コースの奥のほうまでバイクを走らせてタイトターンのやり方をレクチャーする柏さん。参加者からは50m以上離れている場所で手本を見せているが、インカムがあるから体の動かし方やバイクの挙動まで理解できる。
午後からは走れるエリアを拡大し、それぞれのスキルに合ったやり方で加減速やギャップ越えなどで変化する車体に対応したライディングフォームを身につけていく。
地面に埋め込んだ丸太を越えるセクション。高さはあまりないので一見カンタンそうに思えるが、乗り越えるときにサスペンションを積極的に動かさないと……。
こんなふうに丸太がエンジン下部に接触して前進できなくなる「亀の子状態」になってしまう。こういう場合はバイクを一度後退させてリアタイヤの駆動力をきっちりと生かせる状況を作り出す。

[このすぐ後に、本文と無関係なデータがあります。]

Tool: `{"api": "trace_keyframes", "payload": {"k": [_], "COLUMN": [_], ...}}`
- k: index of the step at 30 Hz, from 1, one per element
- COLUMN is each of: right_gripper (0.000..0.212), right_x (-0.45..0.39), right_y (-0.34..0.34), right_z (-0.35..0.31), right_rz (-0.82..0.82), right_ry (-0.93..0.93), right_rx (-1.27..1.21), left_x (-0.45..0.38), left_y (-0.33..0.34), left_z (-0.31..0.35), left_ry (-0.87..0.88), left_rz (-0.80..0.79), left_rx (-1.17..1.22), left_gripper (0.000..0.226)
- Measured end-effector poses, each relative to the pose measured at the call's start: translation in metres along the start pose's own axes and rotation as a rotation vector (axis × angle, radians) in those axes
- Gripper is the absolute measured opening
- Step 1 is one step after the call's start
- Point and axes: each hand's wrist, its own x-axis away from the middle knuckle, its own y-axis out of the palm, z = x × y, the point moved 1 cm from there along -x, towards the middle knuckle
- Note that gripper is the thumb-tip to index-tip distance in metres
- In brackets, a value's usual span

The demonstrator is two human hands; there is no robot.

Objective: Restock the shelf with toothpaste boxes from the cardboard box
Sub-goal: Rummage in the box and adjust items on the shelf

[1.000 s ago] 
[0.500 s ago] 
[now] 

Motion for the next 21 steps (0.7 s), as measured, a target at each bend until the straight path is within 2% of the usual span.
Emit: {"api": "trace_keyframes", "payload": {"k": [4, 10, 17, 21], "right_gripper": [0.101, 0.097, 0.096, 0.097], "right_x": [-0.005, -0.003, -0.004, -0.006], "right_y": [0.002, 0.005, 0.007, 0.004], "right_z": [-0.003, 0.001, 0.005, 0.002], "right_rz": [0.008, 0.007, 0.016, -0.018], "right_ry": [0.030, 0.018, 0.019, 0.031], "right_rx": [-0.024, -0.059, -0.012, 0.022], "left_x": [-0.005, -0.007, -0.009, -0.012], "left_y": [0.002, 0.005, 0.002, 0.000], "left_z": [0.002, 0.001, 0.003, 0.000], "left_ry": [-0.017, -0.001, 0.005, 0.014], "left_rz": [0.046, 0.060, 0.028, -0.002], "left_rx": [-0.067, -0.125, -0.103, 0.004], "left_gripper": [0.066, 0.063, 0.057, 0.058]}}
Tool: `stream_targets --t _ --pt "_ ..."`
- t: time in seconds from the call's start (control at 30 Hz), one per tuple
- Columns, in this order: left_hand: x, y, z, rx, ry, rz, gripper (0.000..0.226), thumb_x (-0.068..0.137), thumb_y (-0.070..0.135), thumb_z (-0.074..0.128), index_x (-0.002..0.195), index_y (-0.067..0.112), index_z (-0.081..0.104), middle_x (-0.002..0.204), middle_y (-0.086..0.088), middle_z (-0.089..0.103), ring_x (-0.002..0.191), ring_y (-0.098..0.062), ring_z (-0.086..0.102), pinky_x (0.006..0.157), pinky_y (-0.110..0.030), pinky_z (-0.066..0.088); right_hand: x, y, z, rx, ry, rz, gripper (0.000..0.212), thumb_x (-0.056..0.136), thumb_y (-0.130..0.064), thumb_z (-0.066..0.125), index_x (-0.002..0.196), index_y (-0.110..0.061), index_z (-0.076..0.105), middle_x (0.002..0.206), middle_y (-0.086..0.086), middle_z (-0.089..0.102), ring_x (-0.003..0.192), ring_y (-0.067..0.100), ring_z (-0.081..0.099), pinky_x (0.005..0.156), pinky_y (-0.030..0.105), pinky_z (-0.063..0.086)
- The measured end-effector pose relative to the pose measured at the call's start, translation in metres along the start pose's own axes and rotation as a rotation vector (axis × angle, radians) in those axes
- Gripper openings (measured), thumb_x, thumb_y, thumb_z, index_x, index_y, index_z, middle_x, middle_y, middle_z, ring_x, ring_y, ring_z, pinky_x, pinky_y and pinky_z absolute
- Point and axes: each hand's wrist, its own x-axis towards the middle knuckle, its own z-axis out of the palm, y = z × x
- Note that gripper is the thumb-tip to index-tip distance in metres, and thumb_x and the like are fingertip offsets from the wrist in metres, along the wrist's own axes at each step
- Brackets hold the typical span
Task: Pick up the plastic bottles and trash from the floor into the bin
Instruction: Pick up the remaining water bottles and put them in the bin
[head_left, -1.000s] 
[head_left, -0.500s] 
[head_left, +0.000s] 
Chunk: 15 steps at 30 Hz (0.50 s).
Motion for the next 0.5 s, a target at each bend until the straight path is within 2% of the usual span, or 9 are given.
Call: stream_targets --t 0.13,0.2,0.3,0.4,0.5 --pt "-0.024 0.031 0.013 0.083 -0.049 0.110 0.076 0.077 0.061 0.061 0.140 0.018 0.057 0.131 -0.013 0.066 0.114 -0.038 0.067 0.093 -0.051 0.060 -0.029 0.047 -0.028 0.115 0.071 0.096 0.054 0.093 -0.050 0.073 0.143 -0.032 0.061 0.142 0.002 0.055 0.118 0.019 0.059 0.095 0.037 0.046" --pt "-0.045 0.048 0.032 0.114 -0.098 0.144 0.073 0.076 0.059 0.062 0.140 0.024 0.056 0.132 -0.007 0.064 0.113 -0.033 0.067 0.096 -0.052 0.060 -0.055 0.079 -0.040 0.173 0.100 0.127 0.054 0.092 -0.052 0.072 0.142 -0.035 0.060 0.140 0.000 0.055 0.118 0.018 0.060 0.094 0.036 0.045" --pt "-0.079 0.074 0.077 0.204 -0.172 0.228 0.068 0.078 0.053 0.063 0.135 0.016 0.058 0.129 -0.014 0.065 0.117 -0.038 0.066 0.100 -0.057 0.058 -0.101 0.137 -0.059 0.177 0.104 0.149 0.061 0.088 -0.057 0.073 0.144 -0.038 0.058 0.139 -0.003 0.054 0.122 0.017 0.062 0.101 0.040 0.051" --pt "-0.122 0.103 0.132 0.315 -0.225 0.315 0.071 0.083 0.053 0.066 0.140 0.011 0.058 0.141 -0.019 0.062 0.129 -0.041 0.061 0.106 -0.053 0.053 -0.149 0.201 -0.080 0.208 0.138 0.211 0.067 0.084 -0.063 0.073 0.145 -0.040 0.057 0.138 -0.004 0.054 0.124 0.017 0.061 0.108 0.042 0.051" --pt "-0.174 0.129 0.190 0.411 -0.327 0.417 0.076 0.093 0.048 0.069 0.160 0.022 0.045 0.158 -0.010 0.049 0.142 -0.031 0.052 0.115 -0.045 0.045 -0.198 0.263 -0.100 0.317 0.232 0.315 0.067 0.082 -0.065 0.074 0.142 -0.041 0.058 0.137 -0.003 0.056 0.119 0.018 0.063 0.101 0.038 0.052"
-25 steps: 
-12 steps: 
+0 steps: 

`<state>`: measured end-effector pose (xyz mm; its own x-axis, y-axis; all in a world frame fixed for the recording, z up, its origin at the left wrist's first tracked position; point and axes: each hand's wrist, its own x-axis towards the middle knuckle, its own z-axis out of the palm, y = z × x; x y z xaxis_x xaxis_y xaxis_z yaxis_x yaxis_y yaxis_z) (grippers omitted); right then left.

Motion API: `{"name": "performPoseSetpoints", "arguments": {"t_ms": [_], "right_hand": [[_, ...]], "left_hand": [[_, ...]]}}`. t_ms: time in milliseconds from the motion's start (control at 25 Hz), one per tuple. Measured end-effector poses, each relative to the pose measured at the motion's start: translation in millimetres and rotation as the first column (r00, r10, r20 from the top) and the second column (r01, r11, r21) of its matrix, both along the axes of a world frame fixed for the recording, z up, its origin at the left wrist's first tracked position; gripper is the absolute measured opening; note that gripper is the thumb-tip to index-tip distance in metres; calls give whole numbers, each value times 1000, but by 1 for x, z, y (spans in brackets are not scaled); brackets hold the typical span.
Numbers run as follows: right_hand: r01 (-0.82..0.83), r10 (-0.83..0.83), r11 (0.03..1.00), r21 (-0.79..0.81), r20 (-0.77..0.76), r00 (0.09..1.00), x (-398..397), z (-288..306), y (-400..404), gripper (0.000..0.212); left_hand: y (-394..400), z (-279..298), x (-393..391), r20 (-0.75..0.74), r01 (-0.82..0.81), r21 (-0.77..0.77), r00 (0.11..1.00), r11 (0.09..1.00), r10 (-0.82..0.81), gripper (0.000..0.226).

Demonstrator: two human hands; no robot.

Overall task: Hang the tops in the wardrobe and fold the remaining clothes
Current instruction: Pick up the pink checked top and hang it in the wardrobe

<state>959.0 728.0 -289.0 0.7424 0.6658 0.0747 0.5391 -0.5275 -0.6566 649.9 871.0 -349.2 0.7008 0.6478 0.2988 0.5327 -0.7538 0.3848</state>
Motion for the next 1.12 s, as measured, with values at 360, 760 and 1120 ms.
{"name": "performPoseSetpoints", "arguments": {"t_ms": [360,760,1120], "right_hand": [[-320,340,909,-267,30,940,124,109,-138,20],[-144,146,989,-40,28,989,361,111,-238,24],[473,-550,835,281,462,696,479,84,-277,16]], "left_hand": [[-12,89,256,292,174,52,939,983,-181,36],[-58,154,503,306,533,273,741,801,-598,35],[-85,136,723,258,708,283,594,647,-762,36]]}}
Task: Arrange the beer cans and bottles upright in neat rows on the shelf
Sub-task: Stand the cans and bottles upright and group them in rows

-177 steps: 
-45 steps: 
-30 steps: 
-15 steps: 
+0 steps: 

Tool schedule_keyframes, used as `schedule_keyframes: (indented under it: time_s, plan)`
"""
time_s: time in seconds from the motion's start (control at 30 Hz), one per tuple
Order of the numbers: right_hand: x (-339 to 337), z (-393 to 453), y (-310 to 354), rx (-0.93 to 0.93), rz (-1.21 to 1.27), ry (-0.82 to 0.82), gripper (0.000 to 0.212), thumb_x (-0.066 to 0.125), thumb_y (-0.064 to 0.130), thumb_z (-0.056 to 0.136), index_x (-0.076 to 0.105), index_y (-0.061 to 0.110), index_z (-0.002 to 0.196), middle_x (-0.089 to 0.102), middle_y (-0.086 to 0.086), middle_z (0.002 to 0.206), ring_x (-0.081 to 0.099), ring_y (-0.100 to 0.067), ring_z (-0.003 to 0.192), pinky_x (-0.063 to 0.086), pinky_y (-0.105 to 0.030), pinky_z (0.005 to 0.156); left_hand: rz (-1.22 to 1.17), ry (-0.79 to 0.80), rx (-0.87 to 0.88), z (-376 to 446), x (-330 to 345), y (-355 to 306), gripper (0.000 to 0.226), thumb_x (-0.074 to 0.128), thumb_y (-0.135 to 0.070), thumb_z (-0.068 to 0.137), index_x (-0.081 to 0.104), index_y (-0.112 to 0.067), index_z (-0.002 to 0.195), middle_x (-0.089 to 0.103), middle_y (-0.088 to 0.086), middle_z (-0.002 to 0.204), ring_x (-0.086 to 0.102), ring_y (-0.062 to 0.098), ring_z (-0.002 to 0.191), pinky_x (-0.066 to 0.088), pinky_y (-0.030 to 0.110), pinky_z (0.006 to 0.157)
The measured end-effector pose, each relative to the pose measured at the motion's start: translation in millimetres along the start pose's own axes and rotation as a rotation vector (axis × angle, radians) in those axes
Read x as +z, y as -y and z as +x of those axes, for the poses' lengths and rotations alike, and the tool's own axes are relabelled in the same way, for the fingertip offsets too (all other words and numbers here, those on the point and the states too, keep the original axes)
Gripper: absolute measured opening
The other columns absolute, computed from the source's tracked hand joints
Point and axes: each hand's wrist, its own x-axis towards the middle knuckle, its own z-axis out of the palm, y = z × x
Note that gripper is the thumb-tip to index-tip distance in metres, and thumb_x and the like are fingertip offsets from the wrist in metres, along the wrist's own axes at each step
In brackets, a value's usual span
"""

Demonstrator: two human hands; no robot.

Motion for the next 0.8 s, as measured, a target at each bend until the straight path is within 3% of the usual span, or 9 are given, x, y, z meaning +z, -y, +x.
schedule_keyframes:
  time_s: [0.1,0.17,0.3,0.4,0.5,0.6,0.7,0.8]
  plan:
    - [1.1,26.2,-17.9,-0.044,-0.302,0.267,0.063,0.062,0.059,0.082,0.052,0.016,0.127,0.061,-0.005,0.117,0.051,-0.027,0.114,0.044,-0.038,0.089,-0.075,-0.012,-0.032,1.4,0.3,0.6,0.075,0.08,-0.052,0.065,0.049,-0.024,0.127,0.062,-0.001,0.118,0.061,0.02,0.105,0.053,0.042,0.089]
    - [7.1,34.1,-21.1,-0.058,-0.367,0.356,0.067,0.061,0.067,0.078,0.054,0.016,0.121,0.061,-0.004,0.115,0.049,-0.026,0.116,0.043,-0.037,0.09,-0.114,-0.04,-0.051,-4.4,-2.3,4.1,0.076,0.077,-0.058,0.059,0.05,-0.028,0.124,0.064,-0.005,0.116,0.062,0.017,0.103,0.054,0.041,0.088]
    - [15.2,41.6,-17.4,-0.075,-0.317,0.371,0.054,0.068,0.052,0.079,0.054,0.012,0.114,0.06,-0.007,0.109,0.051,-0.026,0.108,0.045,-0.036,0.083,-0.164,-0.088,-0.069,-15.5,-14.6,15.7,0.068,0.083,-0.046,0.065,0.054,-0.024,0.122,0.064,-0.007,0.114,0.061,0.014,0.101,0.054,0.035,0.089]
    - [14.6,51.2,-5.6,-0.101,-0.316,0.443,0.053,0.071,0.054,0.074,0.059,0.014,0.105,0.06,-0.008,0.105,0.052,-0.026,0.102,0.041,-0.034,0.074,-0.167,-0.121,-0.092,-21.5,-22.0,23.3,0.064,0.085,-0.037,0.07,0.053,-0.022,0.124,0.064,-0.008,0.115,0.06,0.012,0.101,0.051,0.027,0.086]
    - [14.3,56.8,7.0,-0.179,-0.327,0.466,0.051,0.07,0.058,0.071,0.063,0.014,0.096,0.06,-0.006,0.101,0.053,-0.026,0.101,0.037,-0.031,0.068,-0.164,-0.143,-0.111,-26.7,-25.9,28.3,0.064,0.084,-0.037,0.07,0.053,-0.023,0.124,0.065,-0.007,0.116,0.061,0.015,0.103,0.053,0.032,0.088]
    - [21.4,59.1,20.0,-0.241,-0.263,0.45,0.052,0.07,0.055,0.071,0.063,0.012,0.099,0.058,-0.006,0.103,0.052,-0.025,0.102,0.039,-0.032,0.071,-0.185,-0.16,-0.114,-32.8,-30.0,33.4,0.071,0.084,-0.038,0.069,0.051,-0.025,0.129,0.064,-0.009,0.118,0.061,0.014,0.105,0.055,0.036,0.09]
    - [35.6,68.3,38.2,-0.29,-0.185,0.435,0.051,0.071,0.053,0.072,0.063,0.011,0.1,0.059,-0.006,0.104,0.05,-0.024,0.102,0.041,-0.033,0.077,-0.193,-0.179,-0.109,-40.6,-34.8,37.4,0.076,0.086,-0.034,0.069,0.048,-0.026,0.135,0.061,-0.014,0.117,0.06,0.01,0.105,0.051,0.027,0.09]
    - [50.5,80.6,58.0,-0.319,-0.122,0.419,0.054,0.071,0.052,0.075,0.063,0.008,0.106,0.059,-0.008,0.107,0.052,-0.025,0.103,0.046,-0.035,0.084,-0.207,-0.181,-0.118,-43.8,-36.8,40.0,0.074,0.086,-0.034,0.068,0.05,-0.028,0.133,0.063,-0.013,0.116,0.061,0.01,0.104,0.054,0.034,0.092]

拳大の石がごろごろと転がる坂道は、林道でも遭遇するシチュエーションだ。フロントブレーキでスピードを制御しながら下るトレーニングを重ねる。
急な上り坂の直後に小さなカーブが続く、ちょっとした難セクション。スロットルとブレーキ、セルフステアを上手に起こすためのフォームをバランスよく行う練習だ。
柏さんが監修したオフロードコースは、スピードを出すためのトレーニングではなく、低速でもしっかりとバイクを操縦できるようにするためのセクションが設けられていて、タイガーやスクランブラーでも対応できる。
石の大きさが異なる砂利道だけでなく土や草もあり、グリップの異なる路面によってスロットルやブレーキの強弱を使い分ける重要性を身につけられる。
バイク雑誌でモデルをこなすだけでなくプロボクサーとしても活躍中の大関さおりさんが参加。柏さんのトレーニングは何度か受講した経験があるそうだが、タイガーエクスプローラーというビッグオフでの参加は初めてとのこと。「ノーマルタイヤと大きな車体に不安がありましたが、回数をこなすうちに低速での半クラッチとスロットルをうまく操作できるようになりました」とトレーニングの成果を語ってくれた。
イーハトーブの森でのトレーニングの成果をためす林道ツーリングがイベントの仕上げだ。ところどころに水たまりや滑りやすい泥があったものの路面はフラットで走りやすい林道で、これが初めての林道走行という参加者も柏さん直伝の操作と操縦によって難なくクリア。タイガーとスクランブラーだからこその幅広いツーリングの楽しみを味わった。
林道ツーリングを終えてイーハトーブの森に戻ると、柏さんが参加者ひとりひとりと対話してトレーニングの感想を聞き出す。一日を振り返ることで受講前と受講後の変化を感じ取ることができ、トレーニングの効果は倍増する。
イベントではレンタルバイクも用意され、アドベンチャーバイクを初体験した参加者もいた。豊富なラインナップを持つタイガーと、伝統のバーチカルツインを搭載するスクランブラー。どちらもトライアンフならではのライディングプレジャーをもたらしてくれる優れたバイクだ。
柏秀樹さんのレクチャーは理論的かつ実践的だ。「スピードを出せれば上手というのは昭和でおしまい。平成も終わる今は、絶妙な操作で巧みな操縦をすること」と話す柏さんのライディングスクールは、ビギナーはもちろんだがベテランこそ受けてほしい、目からウロコのレクチャーが特徴だ。スクールの詳細はKRSまで。